His reference to magic and medicine begins with the concept of
tapping extraordinary power, continues into the views of various
Westerners, modern and ancient, on the distinction between magic and
religion, and then looks at medicine. He mentions the role and the
invocation of ancestors in medicine and he refers to the employment
of ritual.
The last chapter, some six pages long, is called, "The Prospect of
African Traditional Religion." This mentions the old fashioned
nature of identification with traditional religion, and, hence,
projections for its extinction.
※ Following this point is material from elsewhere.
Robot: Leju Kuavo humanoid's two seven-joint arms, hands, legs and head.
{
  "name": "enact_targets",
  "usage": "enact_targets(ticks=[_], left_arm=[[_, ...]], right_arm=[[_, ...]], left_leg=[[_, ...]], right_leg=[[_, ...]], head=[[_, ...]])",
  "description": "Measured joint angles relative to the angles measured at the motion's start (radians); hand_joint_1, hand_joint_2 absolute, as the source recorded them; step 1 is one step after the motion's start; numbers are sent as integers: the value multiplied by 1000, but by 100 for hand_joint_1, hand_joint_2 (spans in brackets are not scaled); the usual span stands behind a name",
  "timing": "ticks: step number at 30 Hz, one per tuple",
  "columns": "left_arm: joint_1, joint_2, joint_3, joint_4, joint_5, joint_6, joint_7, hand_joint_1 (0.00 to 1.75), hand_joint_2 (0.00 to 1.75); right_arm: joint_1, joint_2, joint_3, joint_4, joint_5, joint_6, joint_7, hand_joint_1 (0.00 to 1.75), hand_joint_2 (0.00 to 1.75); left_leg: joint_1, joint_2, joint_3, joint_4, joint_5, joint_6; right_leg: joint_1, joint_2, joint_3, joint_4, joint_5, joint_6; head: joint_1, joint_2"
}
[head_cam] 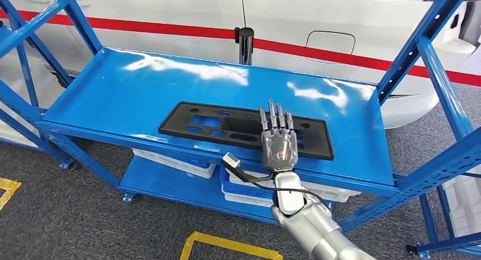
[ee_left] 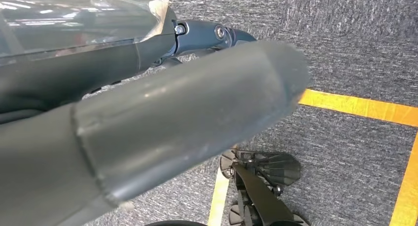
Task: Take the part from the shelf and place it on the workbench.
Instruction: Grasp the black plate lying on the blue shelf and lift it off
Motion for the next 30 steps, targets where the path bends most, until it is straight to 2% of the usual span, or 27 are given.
enact_targets(ticks=[2, 5, 8, 11, 14, 20, 24, 30], left_arm=[[-1, 0, 0, 0, 2, 5, -3, 0, 0], [-2, -1, 0, 0, 2, 10, -7, 0, 0], [-3, -2, 0, 0, 2, 12, -8, 0, 0], [-3, -2, 0, 0, 7, 23, -11, 0, 0], [-3, -3, 1, 0, 16, 41, -7, 0, 0], [-3, -6, 3, 0, 25, 65, 13, 0, 0], [-3, -8, 6, 0, 33, 73, 12, 0, 0], [-3, -9, 10, 0, 33, 74, 11, 0, 0]], right_arm=[[-9, 21, 15, 21, 0, -2, -11, 0, 175], [-21, 45, 36, 50, 0, -3, -14, 0, 175], [-28, 57, 46, 67, 0, -4, -18, 0, 175], [-36, 68, 48, 84, 0, -8, -44, 0, 175], [-45, 90, 47, 110, -1, -13, -98, 0, 175], [-49, 168, 31, 161, -5, -14, -257, 0, 175], [-59, 209, 41, 207, -1, -14, -241, 0, 175], [-64, 231, 49, 251, -1, -14, -235, 0, 175]], left_leg=[[4, 1, 4, -1, -2, 9], [6, 2, 10, -8, -1, 6], [7, 2, 12, -12, 0, 0], [10, 2, 13, -13, 0, -14], [12, 4, 14, -13, -1, -23], [10, 5, 16, -13, -1, -24], [8, 5, 16, -13, -1, -24], [6, 5, 15, -13, -1, -24]], right_leg=[[2, 2, 2, 0, -1, -1], [7, 4, 3, 0, -3, -7], [9, 4, 3, 0, -4, -13], [11, 4, 4, 1, -5, -14], [13, 5, 5, 1, -5, -14], [12, 5, 6, 1, -5, -14], [10, 5, 6, 1, -5, -14], [8, 5, 6, 1, -5, -14]], head=[[0, 0], [0, 0], [0, 0], [0, 0], [0, 0], [1, 0], [1, 0], [1, 0]])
He goes on to underline the strength
of African religion, even within the churches and among the African
diaspora.
I'd like to show respect to Prof. Idowu, and so I rein in the steed
of my satire which had plenty of room to race in a review of this
book. I will content myself with the following question to the
respected professor, if he is still alive, or to his spirit, if he
has joined the ancestors: were there to be a book titled "Canadian
Geography" written by a Canadian and this book consisted of the
opinions of many Africans on the topic of geography, sometimes on
Canadian geography, and even, once in a while, a comment on Canadian
geography approved by the author, what would be Prof. Idowu's
assessment of the value of this book for one wishing to learn about
Canadian geography?
This is not to say Prof. Idowu's AFRICAN TRADITIONAL RELIGION has no
value at all. In places it is quite entertaining, and not merely for
such assertions as polytheism being determined qualitatively and not
quantitatively. My favourite passage in the book is the one where he
recounts meeting a Westerner who told him a certain people
worshipped stones, and when asked what made him think this,
explained how he'd been chased away when he sat on a stone in front
of a house there.
Anyway, as the above ought clearly to indicate, a seeker after the
knowledge and understanding of African traditional religion would do
much better to open something such as John S. Mbiti's INTRODUCTION
TO AFRICAN TRADITIONAL RELIGION, or Judith Gleason's OYA IN PRAISE
OF AN AFRICAN GODDESS.
Michael McKenny, August 23, 2002 C.E.